Search results for: PI3 kinase Antibody
#28945228 2017/09/25 Save this To Up
ERK-dependent IL-6 autocrine signaling mediates adaptive resistance to pan-PI3K inhibitor BKM120 in head and neck squamous cell carcinoma.Hyperactivation of phosphatidylinositol 3-kinase (PI3K) pathway occurs frequently in head and neck squamous cell carcinoma (HNSCC). However, clinical outcomes of targeting the PI3K pathway have been underwhelming. In present study, we investigated the resistant mechanisms and potential combination therapeutic strategy to overcome adaptive resistance to PI3K inhibitor in HNSCC. Treatment of NVP-BKM120, a pan-PI3K inhibitor, led to upregulation of interleukin-6 (IL-6) and subsequent activation of either extracellular signal-regulated kinase (ERK) or signal transducers and activators of transcription 3 (STAT3), causing modest antitumor effects on the growth of HNSCC cells. Blockade of autocrine IL-6 signaling with siRNA or neutralizing antibody for IL-6 receptor (IL-6R) completely abolished NVP-BKM120-induced activation of ERK and STAT3 as well as expression of c-Myc oncogene, which resulted in enhanced sensitivity to NVP-BKM120. Moreover, when compared with a pharmacologic inhibitor or silencing of STAT3, trametinib, a MEK inhibitor, in combination with NVP-BKM120 yielded more potent anti-proliferative effects by inhibiting S phase transition, arresting cells at G0/G1 phase, and downregulating IL-6 and c-Myc expression. Furthermore, as compared with either agent alone, combination of NVP-BKM120 with trametinib or tocilizumab, a humanized anti-IL-6R antibody, significantly suppressed tumor growth in NVP-BKM120-resistant patient-derived tumor xenograft (PDTX) models, which was also confirmed in PDTX-derived cell lines.

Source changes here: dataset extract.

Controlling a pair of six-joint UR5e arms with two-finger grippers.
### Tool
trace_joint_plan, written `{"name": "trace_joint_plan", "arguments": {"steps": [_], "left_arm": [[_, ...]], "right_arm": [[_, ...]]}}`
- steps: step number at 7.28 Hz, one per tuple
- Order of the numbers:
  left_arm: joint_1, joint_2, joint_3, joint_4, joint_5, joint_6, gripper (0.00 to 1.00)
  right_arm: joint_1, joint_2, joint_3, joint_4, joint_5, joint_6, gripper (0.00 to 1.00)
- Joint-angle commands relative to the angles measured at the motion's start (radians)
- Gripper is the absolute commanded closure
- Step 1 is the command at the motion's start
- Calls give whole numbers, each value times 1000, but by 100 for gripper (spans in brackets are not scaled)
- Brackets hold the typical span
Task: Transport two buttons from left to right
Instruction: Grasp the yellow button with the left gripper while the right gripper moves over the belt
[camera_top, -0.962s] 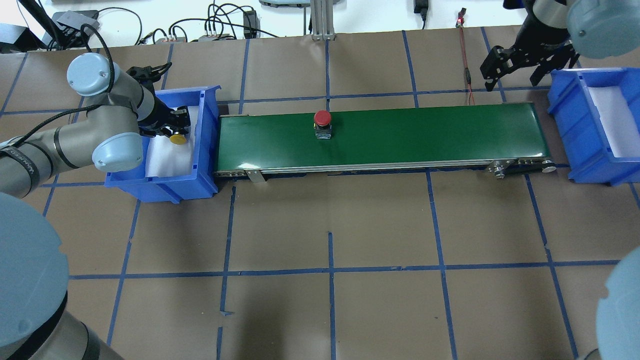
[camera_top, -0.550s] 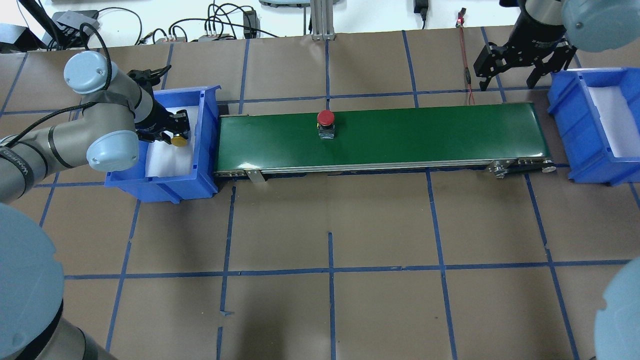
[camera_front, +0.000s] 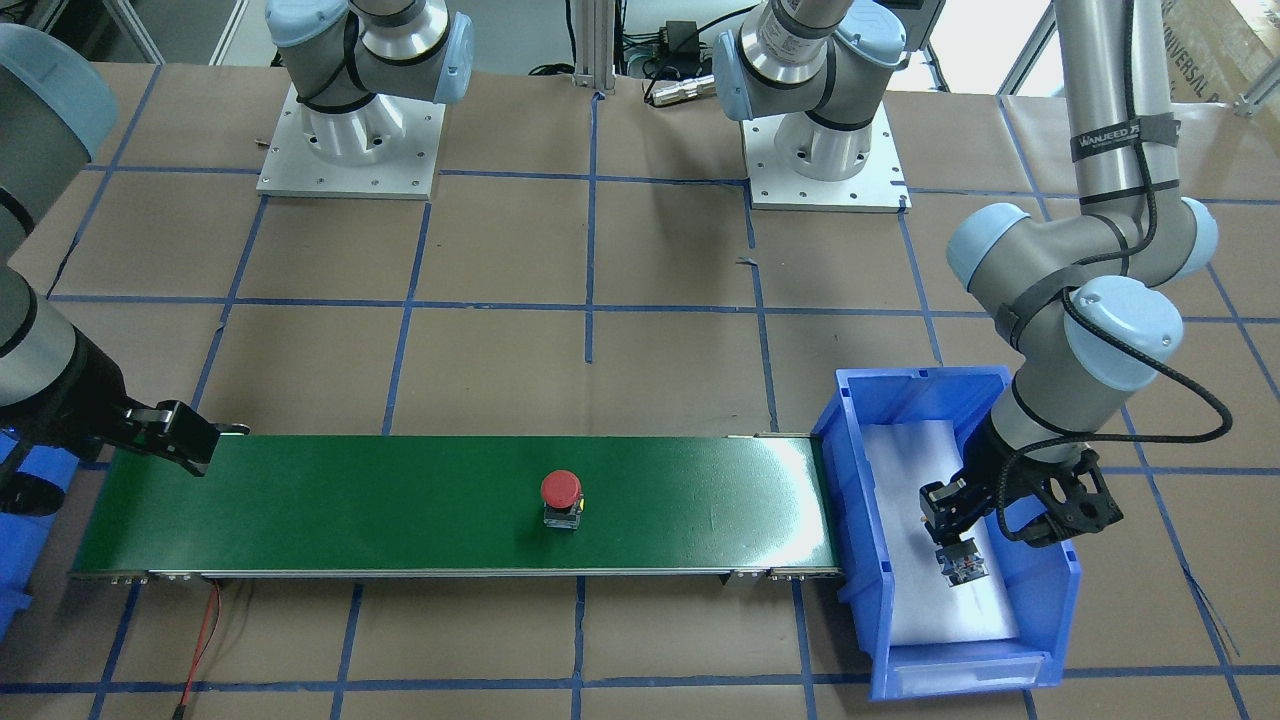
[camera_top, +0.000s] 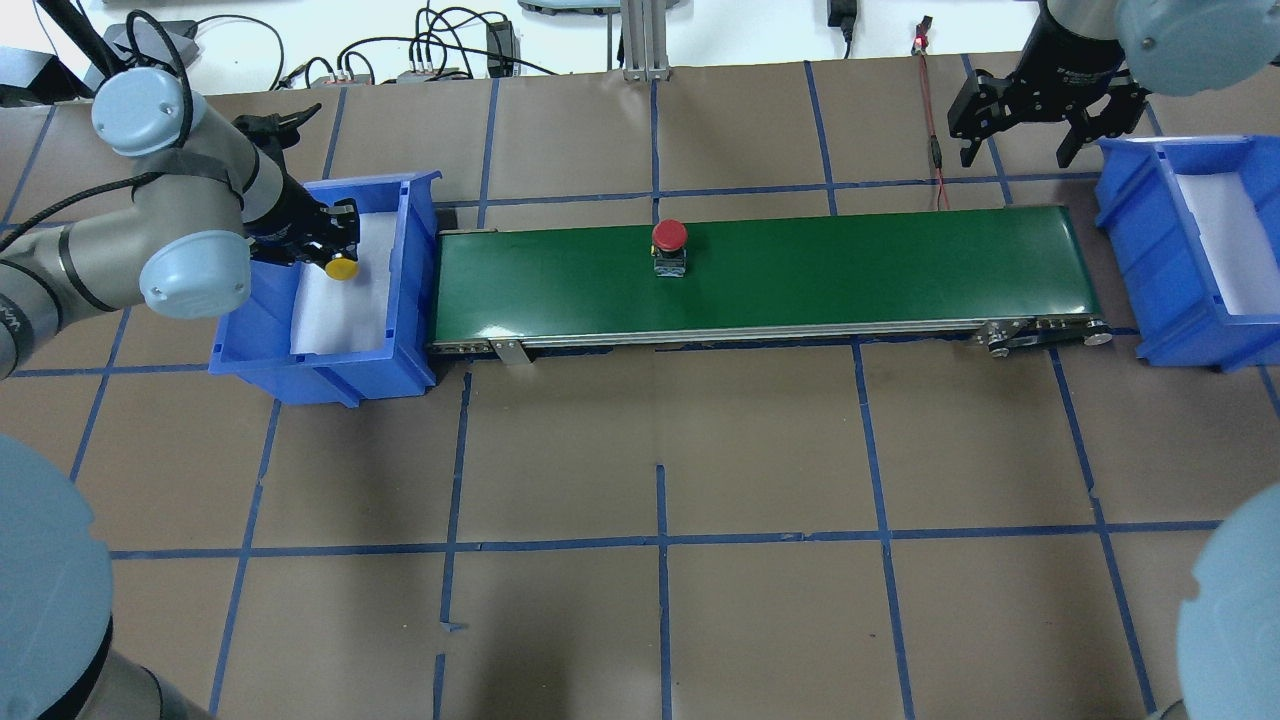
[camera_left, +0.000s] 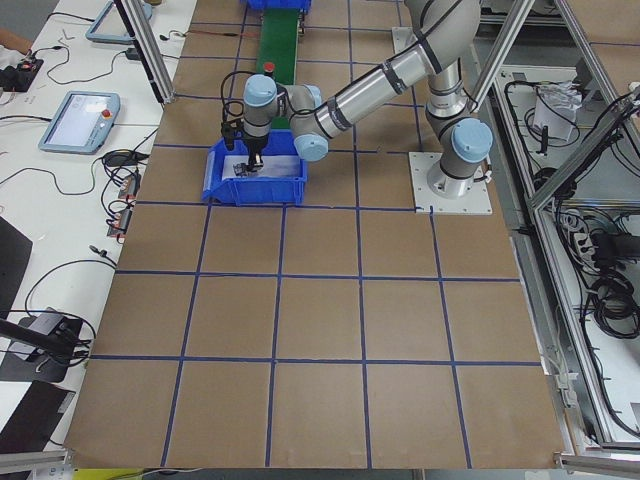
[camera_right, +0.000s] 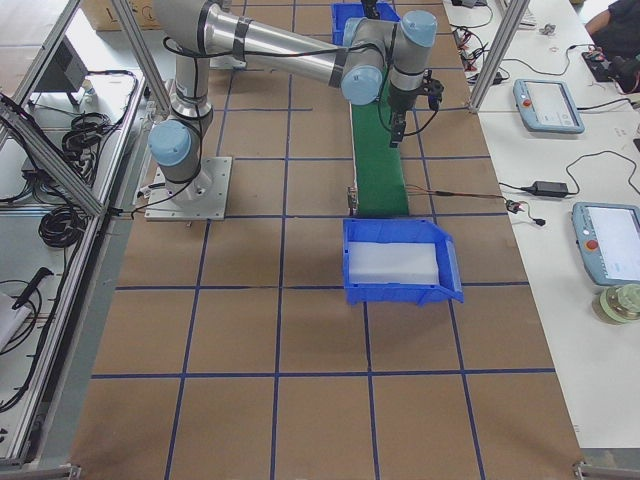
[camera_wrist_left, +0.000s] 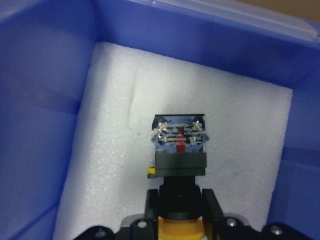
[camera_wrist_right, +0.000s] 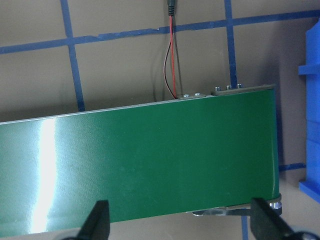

Collectively, these results suggested that IL-6/ERK signaling is closely involved in adaptive resistance of NVP-BKM120 in HNSCC cells, providing a rationale for a novel combination therapy to overcome resistance to PI3K inhibitors.Oncogene advance online publication, 25 September 2017; doi:10.1038/onc.2017.339.
1163 related Products with: ERK-dependent IL-6 autocrine signaling mediates adaptive resistance to pan-PI3K inhibitor BKM120 in head and neck squamous cell carcinoma.Head and neck squamous ce Multiple head and neck sq Oral cavity squamous cell Oral squamous cell cancer Multiple organ squamous c Lung squamous cell carcin Esophagus squamous cell c Esophagus squamous cell c Esophagus squamous cell c Lung squamous cell carcin Lung squamous cell carcin Lung squamous cell carcin
#28866730 2017/09/03 Save this To Up
EGFR-targeted therapies in the post-genomic era.Over 90% of head and neck cancers overexpress the epidermal growth factor receptor (EGFR). In diverse tumor types, EGFR overexpression has been associated with poorer prognosis and outcomes. Therapies targeting EGFR include monoclonal antibodies, tyrosine kinase inhibitors, phosphatidylinositol 3-kinase (PI3K) inhibitors, and antisense gene therapy. Few EGFR-targeted therapeutics are approved for clinical use. The monoclonal antibody cetuximab is a Food and Drug Administration (FDA)-approved EGFR-targeted therapy, yet has exhibited modest benefit in clinical trials. The humanized monoclonal antibody nimotuzumab is also approved for head and neck cancers in Cuba, Argentina, Colombia, Peru, India, Ukraine, Ivory Coast, and Gabon in addition to nasopharyngeal cancers in China. Few other EGFR-targeted therapeutics for head and neck cancers have led to as significant responses as seen in lung carcinomas, for instance. Recent genome sequencing of head and neck tumors has helped identify patient subgroups with improved response to EGFR inhibitors, for example, cetuximab in patients with the KRAS-variant and the tyrosine kinase inhibitor erlotinib for tumors harboring MAPK1(E322K) mutations. Genome sequencing has furthermore broadened our understanding of dysregulated pathways, holding the potential to enhance the benefit derived from therapies targeting EGFR.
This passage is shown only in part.